Having moved to Dubai in 2003, Bilinskaite-Monie has since then developed an overwhelming connection with the Emirates and the fast diversity it offers. Coming from a country with historical involvement on textile and fabric, she has incorporated those roots with the stories and familiarities she has picked up during her years in the Middle East. As a result she has created a pop inspired series after working closely with local craftsmen and embroiderers. This selection of canvasses, intricately detailed with a variety of colored beads, sequins and thread, reflects the local Emirati culture. Together with these works, she has created a video documenting the interaction between her and these craftsmen. This record reveals the delicate yet rewarding relationship of two different cultures coming together to create works and tell a story of the place where they met.

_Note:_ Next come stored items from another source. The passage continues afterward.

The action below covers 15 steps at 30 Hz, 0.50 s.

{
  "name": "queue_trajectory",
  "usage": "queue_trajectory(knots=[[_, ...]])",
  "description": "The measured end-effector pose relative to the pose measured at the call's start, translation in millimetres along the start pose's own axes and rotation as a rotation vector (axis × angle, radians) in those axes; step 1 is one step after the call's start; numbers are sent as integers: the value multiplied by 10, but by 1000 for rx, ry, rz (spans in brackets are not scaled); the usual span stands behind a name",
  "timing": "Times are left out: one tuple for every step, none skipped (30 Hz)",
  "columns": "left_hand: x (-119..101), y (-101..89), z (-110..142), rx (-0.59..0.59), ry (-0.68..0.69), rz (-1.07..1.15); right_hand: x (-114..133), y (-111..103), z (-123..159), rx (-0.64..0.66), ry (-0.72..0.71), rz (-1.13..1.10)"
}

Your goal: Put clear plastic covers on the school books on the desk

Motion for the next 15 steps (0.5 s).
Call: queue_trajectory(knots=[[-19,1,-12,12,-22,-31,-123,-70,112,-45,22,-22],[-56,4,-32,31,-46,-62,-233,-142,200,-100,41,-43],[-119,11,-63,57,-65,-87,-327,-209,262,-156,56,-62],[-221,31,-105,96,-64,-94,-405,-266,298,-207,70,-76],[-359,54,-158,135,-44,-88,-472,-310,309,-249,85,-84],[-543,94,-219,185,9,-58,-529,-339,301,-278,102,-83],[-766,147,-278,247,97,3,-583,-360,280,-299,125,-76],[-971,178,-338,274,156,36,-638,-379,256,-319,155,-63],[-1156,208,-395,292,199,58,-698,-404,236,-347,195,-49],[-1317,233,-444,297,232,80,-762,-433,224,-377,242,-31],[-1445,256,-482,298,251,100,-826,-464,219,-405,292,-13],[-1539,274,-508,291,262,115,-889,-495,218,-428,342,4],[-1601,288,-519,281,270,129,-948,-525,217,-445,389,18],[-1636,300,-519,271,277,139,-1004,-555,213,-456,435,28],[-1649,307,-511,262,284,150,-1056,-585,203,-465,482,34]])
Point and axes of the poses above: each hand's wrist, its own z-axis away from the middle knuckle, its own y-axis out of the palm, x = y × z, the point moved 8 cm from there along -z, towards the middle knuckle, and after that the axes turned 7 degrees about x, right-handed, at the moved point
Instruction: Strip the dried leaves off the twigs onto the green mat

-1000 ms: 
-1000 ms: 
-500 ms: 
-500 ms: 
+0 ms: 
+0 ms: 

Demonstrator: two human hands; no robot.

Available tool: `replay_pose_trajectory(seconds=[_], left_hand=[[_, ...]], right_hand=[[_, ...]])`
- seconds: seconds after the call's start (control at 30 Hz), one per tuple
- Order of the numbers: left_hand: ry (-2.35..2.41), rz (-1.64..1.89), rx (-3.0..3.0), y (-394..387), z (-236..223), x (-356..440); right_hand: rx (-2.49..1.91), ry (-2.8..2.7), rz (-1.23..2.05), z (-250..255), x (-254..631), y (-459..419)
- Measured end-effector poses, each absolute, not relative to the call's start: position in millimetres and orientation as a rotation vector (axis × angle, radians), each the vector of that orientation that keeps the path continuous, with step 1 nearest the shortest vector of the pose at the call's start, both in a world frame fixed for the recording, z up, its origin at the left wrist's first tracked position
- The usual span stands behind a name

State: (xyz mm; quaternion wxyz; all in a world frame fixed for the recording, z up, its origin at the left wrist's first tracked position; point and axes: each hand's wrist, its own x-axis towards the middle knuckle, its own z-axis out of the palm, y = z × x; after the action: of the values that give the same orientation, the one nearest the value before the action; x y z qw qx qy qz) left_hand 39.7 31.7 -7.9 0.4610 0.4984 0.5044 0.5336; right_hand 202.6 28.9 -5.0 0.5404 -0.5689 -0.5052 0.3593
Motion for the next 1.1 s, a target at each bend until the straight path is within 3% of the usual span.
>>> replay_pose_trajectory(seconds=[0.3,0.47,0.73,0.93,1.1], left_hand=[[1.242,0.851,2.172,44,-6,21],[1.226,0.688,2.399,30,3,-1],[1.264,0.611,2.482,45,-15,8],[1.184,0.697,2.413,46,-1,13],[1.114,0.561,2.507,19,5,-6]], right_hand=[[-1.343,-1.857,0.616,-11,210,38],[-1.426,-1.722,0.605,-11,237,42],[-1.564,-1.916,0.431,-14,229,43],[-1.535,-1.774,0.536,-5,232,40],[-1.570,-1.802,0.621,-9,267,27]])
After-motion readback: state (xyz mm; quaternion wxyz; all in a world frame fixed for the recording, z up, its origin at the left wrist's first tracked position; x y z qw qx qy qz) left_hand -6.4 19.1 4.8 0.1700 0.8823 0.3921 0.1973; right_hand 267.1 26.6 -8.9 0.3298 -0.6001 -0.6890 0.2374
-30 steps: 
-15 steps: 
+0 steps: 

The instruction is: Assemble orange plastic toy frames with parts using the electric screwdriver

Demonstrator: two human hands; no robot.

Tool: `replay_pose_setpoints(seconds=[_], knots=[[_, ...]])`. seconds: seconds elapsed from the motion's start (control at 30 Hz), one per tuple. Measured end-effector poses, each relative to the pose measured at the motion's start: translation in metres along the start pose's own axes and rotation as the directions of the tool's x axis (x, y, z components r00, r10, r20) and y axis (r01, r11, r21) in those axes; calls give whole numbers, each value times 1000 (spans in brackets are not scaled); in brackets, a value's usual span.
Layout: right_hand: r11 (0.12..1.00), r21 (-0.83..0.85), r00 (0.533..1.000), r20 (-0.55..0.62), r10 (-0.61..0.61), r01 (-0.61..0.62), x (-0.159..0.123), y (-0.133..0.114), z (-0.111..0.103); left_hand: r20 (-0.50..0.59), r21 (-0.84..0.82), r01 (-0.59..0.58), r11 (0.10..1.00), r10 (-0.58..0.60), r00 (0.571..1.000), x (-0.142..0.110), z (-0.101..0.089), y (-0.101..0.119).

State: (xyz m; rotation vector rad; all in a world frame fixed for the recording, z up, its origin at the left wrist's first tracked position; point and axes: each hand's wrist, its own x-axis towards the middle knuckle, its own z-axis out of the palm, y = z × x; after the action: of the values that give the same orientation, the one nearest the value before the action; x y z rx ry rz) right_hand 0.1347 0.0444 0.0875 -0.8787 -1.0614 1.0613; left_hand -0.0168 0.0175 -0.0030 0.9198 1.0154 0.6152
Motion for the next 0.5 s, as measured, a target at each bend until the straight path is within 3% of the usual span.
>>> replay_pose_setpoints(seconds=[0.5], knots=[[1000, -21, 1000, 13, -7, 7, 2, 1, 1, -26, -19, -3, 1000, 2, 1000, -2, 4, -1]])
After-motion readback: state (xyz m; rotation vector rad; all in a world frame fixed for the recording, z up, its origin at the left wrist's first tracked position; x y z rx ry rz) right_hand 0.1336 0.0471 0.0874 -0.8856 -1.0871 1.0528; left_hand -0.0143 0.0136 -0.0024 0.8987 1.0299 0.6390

Sheikh Zayed (Gold), 2009, Hand Embroidery on canvas with gold beads & sequins, 90 x 90 cm
Her selection of works takes on a hip contemporary twist on traditional embroidery and her subjects are the influences she encountered during her life in Dubai, whether it is a pattern she has seen, a saying she has heard or a person she knows. Detailed canvases of beads and sequins outline recognizable icons as H. H. Sheikh Zayed and specifically chosen fabric associate the eye with the traditional flowing jalabiyas.
The exhibition is unassumingly divided into two sections: the public/male and private/female, and integrates the notions of society in her works. Delegating the floral, henna-themed, and designer branded works to the private section, the pieces centered on vehicles and currency fall under public. The subject of all these works based on her interaction with them on a daily basis and are constants in her life in the UAE.
Bilinskaite-Monie feels a comfort here, a place where she is a foreigner but not a stranger. With a sense of nostalgia towards individual traditions similar to those she has for her home country; the importance of culture and communal interaction is reflected in her work. She and her craftsmen pay homage to the Norman monks; this show, in a way, is her Bayeux Tapestry and is inspired by the country where she feels welcome; in a place that is not her home, but a home away from home.